Reproduce word for word the lines between those holding "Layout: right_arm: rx" and "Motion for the", inclusive, and nothing else from the data below.

> _Provided material_

[Start of Attachment]

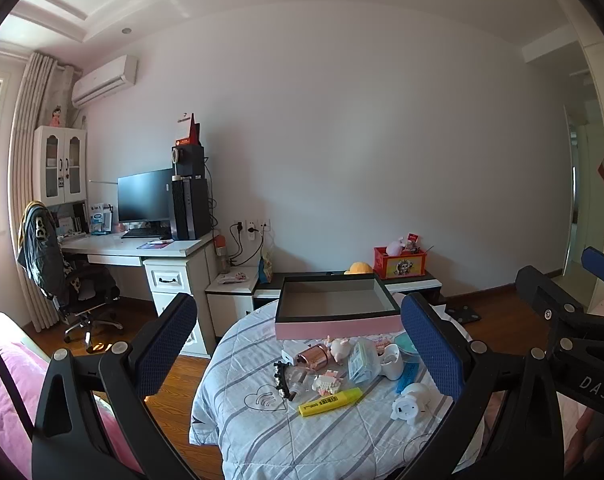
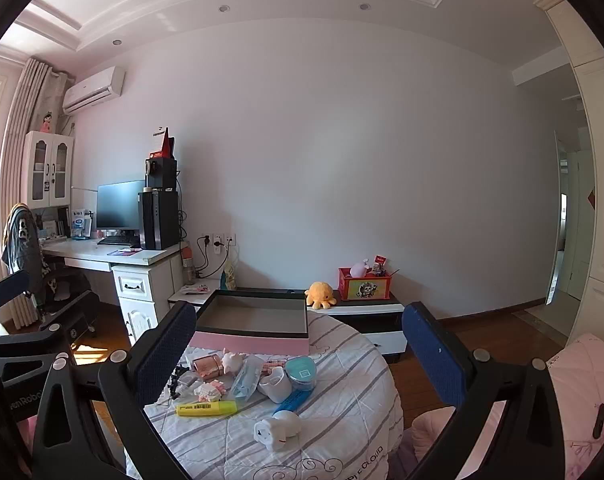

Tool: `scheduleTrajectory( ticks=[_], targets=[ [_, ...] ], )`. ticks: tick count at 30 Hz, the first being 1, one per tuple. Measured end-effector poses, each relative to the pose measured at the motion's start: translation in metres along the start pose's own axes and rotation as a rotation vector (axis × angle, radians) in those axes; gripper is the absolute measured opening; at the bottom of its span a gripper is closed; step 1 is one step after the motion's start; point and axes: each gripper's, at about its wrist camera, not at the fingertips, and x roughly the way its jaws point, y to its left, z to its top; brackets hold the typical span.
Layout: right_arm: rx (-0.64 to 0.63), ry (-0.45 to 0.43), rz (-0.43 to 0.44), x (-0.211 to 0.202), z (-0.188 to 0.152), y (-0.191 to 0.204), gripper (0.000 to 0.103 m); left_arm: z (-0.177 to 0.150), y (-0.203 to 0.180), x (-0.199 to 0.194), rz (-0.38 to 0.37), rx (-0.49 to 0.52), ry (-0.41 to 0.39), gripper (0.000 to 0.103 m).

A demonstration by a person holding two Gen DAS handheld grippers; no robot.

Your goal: Organize rigid objects

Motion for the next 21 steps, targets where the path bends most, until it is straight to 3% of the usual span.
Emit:
scheduleTrajectory(
  ticks=[21],
  targets=[
    [-0.007,0.005,0.003,-0.0026,0.0008,0.0032,0.103,-0.0023,-0.0013,-0.0005,0.004,-0.009,-0.005,0.103]
  ],
)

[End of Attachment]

> _Exercise solution_
Layout: right_arm: rx (-0.64 to 0.63), ry (-0.45 to 0.43), rz (-0.43 to 0.44), x (-0.211 to 0.202), z (-0.188 to 0.152), y (-0.191 to 0.204), gripper (0.000 to 0.103 m); left_arm: z (-0.177 to 0.150), y (-0.203 to 0.180), x (-0.199 to 0.194), rz (-0.38 to 0.37), rx (-0.49 to 0.52), ry (-0.41 to 0.39), gripper (0.000 to 0.103 m).

A demonstration by a person holding two Gen DAS handheld grippers; no robot.

Your goal: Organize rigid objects

Motion for the next 21 steps, targets where the path bends most, until it is straight to 3% of the usual span.

That concludes the output.